TRY IT »
Whenever a line carries the word "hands", pull it out of the entries.

GIVEN DATA »
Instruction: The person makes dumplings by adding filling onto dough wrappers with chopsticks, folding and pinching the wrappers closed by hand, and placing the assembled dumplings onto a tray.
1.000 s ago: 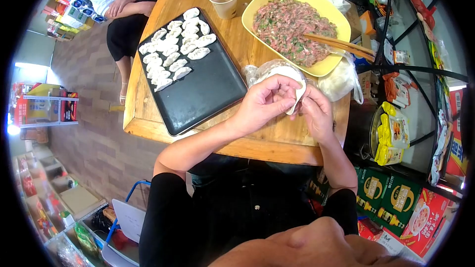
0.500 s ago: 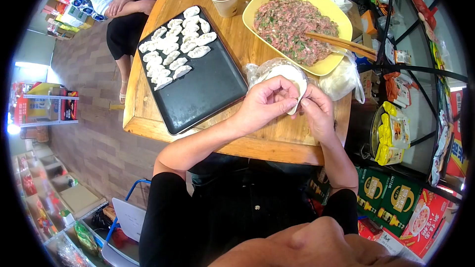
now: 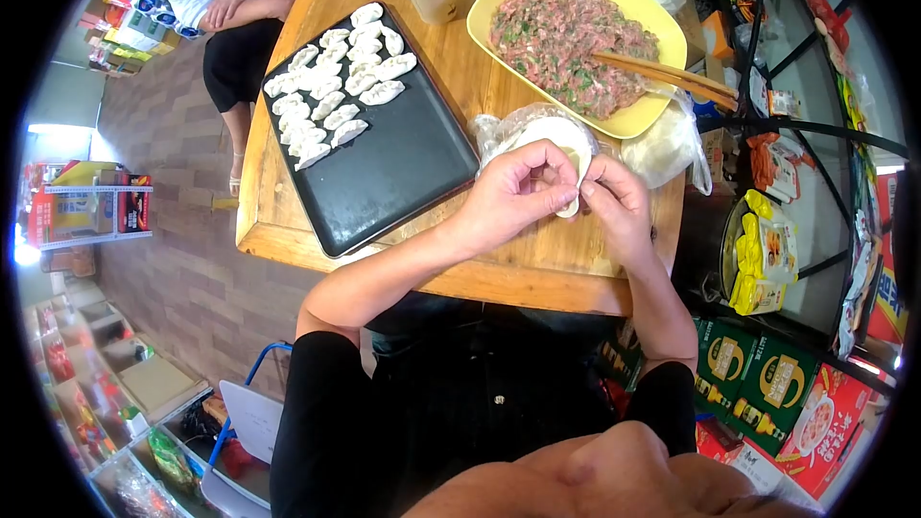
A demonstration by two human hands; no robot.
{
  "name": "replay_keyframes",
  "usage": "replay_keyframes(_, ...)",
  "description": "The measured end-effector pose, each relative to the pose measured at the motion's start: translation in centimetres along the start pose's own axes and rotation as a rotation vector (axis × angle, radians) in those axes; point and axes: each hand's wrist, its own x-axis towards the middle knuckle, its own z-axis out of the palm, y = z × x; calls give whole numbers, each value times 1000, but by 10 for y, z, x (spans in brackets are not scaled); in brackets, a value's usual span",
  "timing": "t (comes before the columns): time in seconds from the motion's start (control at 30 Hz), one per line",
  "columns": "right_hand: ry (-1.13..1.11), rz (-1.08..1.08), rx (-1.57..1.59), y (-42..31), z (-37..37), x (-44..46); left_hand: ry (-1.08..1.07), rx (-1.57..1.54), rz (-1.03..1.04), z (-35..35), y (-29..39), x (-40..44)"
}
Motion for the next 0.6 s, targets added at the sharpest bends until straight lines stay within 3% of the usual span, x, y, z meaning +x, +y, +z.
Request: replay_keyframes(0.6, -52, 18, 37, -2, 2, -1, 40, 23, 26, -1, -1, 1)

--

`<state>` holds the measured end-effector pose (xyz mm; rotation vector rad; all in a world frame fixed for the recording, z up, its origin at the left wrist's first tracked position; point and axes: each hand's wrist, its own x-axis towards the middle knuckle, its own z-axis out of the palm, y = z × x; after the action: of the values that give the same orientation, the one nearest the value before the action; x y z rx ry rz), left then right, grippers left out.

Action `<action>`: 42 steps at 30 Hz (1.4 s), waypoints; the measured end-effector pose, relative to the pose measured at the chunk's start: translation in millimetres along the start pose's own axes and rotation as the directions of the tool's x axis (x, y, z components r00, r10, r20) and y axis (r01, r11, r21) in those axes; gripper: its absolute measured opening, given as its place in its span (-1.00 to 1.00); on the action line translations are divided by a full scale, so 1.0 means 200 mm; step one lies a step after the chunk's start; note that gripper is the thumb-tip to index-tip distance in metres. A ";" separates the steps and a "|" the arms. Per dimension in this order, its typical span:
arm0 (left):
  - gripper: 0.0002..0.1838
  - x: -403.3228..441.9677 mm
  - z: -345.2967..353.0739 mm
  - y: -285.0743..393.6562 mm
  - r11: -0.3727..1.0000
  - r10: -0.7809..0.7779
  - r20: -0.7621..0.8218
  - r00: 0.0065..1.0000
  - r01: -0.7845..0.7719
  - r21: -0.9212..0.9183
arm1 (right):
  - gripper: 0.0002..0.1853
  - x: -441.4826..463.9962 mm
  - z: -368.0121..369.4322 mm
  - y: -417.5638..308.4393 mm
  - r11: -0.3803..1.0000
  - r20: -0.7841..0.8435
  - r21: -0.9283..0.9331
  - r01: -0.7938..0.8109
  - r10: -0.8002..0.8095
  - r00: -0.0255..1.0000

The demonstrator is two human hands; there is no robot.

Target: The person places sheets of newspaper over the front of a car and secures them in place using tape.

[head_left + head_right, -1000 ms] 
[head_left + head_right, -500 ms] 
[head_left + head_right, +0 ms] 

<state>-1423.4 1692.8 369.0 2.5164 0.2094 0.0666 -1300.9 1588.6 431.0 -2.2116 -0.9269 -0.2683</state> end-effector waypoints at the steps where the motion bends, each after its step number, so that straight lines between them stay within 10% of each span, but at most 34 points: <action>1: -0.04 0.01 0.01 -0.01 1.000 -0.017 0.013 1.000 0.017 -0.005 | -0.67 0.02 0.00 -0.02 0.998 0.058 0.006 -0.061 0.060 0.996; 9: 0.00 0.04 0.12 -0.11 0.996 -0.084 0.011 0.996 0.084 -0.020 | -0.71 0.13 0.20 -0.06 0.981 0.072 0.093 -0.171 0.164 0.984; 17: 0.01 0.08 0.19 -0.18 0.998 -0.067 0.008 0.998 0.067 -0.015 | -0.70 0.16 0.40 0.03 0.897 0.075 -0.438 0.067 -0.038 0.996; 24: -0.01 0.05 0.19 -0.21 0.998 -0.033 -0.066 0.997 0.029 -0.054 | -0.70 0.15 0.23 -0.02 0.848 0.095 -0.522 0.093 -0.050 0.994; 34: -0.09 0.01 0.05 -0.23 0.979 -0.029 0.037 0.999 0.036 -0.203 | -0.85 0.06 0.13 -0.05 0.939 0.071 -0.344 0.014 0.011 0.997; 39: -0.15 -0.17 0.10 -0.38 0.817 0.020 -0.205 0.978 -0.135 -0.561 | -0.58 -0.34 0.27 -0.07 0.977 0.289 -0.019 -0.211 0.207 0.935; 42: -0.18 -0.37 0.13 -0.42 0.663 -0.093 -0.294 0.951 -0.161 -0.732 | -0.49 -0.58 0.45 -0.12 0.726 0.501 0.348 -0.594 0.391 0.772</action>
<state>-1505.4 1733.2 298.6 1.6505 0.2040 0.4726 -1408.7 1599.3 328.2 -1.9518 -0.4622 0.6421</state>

ANSWER SECTION »
A demonstration by two human hands; no robot.
The demonstrator is two human hands; there is no robot.

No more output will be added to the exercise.